I Am Lisa: Mean girls discover karma is a howling b--tch in this low-rent/low-expectations lycanthropic revenge tale

By Jim Slotek

Rating: C+

Female revenge films are all the literal rage this season, with the Oscar-bound Promising Young Woman leading the pack. So why not un-bottle some of that rage on the well-worn werewolf genre?

I Am Lisa is a no-frills Mean Girls take on lycanthropy, with a dose of stereotypical small-town hicks-and-corruption, wielded for no other reason than to offer us cardboard characters who deserve killing in the worst way.

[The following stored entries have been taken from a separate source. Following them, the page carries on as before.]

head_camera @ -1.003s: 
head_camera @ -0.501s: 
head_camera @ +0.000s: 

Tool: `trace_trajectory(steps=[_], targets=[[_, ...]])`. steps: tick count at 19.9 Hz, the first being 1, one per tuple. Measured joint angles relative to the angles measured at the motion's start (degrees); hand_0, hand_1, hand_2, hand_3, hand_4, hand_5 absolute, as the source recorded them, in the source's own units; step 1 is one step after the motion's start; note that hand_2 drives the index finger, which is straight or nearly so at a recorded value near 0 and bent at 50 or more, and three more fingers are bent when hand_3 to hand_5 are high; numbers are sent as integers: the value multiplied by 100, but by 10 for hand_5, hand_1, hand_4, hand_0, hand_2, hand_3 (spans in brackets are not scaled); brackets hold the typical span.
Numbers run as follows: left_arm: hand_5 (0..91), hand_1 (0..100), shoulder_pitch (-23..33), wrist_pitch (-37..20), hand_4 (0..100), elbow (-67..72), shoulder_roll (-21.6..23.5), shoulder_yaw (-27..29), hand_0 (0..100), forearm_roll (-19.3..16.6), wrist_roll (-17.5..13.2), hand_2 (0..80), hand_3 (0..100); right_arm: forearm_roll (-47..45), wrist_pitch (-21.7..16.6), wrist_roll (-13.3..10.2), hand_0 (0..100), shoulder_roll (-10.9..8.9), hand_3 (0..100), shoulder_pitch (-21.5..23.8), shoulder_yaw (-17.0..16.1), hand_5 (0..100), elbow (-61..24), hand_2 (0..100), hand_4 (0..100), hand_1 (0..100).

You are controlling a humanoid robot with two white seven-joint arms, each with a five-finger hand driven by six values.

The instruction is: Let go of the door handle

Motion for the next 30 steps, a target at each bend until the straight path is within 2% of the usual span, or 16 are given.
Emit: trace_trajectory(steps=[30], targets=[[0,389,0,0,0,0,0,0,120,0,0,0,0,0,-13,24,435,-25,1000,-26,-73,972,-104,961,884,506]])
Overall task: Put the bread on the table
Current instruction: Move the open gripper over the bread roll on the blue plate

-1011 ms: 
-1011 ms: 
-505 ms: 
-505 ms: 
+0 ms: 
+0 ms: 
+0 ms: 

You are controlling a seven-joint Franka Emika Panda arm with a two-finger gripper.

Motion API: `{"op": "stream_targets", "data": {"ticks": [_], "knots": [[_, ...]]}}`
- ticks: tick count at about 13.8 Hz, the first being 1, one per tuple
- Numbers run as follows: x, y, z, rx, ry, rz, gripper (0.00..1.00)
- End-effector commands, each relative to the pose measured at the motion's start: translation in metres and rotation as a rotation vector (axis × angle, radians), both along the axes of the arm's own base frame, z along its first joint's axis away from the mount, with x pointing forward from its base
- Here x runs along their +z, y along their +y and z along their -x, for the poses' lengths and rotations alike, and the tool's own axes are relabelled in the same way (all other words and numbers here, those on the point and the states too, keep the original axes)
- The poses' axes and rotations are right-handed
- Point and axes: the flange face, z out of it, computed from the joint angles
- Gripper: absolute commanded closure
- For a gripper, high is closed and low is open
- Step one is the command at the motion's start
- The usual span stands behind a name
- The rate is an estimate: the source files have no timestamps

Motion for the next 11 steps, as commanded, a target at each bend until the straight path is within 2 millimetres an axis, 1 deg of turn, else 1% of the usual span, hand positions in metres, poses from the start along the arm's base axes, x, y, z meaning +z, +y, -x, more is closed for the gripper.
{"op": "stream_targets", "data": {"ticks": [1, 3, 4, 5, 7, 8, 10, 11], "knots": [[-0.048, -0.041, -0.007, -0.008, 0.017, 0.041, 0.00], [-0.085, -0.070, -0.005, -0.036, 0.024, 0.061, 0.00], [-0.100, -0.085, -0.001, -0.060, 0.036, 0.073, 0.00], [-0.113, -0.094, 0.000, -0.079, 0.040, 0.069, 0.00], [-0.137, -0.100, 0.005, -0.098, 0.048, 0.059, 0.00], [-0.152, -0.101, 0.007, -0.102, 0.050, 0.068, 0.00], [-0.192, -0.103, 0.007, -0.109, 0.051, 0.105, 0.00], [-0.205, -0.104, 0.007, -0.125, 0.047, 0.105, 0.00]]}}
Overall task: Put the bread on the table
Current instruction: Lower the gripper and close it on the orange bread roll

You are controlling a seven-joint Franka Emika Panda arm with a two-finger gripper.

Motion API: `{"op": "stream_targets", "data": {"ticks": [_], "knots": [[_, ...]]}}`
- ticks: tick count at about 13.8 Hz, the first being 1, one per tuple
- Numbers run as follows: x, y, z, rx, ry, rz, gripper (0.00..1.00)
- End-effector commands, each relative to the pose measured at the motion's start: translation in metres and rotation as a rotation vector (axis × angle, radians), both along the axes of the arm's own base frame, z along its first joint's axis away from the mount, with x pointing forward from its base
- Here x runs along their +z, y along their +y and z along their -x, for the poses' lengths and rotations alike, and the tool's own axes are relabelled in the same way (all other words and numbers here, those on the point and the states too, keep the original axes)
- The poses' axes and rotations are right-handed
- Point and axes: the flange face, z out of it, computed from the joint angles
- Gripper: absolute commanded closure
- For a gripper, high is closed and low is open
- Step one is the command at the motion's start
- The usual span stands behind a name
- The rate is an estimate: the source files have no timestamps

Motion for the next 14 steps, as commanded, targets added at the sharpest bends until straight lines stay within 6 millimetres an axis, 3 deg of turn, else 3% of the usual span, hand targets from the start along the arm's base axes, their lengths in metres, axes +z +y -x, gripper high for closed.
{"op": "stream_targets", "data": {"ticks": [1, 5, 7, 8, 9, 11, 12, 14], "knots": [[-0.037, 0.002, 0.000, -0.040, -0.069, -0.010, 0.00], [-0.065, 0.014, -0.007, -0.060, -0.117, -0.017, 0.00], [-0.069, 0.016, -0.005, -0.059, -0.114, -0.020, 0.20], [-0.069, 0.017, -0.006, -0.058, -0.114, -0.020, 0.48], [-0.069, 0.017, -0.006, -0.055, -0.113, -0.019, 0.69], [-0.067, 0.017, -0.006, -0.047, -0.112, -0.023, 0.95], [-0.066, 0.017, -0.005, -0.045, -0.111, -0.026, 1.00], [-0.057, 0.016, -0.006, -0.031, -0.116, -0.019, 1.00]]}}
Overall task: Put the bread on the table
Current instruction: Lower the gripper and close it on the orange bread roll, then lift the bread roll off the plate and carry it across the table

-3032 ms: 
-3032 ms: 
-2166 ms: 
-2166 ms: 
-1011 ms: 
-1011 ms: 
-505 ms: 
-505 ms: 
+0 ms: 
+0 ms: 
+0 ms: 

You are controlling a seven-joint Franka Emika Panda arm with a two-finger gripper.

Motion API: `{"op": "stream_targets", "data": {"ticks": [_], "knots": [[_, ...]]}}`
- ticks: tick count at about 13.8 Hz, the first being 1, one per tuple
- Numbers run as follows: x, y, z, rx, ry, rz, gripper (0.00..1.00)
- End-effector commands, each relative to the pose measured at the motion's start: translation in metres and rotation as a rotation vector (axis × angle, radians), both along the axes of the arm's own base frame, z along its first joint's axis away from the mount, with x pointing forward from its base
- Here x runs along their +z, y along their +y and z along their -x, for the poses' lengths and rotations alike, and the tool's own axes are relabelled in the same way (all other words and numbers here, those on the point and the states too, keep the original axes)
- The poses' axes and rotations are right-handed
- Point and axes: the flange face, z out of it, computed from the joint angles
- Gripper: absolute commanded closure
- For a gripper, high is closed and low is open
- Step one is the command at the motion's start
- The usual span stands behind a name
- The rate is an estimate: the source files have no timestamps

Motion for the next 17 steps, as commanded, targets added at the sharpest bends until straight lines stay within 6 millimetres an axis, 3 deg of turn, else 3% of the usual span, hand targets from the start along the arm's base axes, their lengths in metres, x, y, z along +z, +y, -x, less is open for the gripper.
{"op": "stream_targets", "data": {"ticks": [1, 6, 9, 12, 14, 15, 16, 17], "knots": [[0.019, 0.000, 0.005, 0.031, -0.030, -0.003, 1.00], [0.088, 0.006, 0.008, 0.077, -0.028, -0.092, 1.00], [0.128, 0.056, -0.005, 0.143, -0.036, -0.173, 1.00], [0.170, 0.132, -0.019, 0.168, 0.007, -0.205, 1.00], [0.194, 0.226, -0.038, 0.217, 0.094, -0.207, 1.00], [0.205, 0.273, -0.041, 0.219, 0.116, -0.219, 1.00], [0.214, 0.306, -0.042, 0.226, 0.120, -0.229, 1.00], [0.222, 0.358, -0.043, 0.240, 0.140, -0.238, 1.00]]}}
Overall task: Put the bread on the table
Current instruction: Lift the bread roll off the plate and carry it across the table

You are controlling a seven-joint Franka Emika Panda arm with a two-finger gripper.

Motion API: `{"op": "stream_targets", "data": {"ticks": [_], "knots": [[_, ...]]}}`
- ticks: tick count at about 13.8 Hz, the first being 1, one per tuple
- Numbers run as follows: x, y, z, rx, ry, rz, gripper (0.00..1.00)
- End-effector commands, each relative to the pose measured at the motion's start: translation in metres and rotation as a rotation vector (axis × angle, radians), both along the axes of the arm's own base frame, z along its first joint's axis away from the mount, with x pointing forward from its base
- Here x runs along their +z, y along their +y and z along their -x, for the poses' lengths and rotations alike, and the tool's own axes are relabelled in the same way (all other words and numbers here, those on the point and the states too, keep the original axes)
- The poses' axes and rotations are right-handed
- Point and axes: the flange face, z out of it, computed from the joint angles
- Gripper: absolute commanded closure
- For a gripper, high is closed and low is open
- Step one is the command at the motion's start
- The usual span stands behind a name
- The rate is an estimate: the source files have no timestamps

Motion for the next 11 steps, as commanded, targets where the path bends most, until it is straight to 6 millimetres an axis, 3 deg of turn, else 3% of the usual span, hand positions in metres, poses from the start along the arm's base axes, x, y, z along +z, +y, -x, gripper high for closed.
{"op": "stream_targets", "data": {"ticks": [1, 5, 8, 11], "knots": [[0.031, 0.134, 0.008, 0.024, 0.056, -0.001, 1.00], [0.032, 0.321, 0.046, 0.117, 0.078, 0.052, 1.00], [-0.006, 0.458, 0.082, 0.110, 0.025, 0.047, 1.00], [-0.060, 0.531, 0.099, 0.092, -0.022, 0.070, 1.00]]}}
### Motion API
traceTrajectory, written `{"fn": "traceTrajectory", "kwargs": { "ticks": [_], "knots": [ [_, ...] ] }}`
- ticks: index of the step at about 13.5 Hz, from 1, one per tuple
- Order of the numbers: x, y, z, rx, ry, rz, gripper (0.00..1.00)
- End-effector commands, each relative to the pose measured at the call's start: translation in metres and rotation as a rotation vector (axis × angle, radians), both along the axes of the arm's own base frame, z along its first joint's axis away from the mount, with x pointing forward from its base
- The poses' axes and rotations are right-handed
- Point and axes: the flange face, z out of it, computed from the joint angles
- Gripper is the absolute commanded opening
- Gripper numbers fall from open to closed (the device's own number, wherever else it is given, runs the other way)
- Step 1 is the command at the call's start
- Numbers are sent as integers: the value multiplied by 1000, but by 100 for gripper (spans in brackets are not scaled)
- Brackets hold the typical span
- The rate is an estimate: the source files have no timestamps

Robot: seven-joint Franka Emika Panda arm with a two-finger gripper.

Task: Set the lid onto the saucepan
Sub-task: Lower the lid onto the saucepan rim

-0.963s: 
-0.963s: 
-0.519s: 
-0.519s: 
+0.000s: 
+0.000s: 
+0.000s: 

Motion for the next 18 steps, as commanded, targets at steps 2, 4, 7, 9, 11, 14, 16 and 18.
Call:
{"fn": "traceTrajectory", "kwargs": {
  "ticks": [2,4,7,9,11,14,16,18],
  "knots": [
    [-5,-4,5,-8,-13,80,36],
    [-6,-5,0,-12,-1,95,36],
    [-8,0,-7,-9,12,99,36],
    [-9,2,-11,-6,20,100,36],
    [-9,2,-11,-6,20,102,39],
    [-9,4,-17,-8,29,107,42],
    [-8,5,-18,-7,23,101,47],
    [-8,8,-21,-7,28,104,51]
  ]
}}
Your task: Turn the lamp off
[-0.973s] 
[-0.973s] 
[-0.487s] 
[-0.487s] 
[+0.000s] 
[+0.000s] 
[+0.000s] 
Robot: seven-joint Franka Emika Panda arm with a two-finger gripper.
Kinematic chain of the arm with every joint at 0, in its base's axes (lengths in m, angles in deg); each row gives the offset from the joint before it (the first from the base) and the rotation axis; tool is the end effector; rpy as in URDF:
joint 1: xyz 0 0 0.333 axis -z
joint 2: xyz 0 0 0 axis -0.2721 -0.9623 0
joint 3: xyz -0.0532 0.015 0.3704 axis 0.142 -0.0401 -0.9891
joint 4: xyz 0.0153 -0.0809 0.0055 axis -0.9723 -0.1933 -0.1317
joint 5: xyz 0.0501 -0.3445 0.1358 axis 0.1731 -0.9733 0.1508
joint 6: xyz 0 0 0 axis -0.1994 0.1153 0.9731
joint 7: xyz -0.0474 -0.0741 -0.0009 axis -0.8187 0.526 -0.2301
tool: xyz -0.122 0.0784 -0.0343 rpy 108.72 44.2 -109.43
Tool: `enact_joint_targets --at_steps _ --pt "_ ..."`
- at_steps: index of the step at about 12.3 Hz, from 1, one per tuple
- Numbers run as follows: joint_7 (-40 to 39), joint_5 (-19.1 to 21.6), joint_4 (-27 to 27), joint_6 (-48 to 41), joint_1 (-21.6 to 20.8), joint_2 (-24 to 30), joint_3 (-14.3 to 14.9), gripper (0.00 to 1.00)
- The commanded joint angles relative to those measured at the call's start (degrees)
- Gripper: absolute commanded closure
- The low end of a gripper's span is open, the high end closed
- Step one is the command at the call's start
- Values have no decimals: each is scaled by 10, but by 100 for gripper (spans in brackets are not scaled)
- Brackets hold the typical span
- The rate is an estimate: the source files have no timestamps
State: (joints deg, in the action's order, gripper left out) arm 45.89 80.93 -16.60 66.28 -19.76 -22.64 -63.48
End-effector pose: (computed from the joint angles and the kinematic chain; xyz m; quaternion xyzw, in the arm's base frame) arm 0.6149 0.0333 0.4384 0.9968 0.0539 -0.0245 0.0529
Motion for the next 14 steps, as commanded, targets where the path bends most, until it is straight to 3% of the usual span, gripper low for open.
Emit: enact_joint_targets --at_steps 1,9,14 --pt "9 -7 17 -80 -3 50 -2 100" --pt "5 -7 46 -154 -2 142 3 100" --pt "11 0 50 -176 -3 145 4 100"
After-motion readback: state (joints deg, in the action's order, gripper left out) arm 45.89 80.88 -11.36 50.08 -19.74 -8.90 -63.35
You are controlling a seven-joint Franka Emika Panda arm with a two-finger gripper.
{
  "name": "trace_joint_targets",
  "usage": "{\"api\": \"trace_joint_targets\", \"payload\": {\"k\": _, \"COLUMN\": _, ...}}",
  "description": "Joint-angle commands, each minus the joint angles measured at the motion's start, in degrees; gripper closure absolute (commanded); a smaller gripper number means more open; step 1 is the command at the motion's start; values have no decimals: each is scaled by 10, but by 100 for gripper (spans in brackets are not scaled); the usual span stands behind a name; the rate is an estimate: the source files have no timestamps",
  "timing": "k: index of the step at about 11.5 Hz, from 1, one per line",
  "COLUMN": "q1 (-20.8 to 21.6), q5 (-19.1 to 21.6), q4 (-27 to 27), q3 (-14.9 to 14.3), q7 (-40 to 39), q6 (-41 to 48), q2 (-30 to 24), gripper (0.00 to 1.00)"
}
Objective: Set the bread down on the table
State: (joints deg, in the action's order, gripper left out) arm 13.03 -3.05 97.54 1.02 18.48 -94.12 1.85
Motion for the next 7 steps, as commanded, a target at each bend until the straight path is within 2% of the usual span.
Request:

It’s also at the low end of low budgets, with dollar-store claws and fangs. This is not a deal-breaker in horror these days. No one has been scared by a CGI ghost or demon in at least a decade. Meanwhile, Blumhouse has made many people jump out of their seats just by having doors open by themselves.

Kristen Vaganos is a tormented bookworm who discovers her lupine side and gets revenge.

Kristen Vaganos is a tormented bookworm who discovers her lupine side and gets revenge.

But if you’re going that route, the onus is on storytelling, writing and acting. I Am Lisa doesn’t check all the boxes, and exhibits, shall we say, an innocence of style. The writing is sometimes clunky, the story doesn’t always make sense, and, considering the course of events, the actors often don’t react in recognizably human ways.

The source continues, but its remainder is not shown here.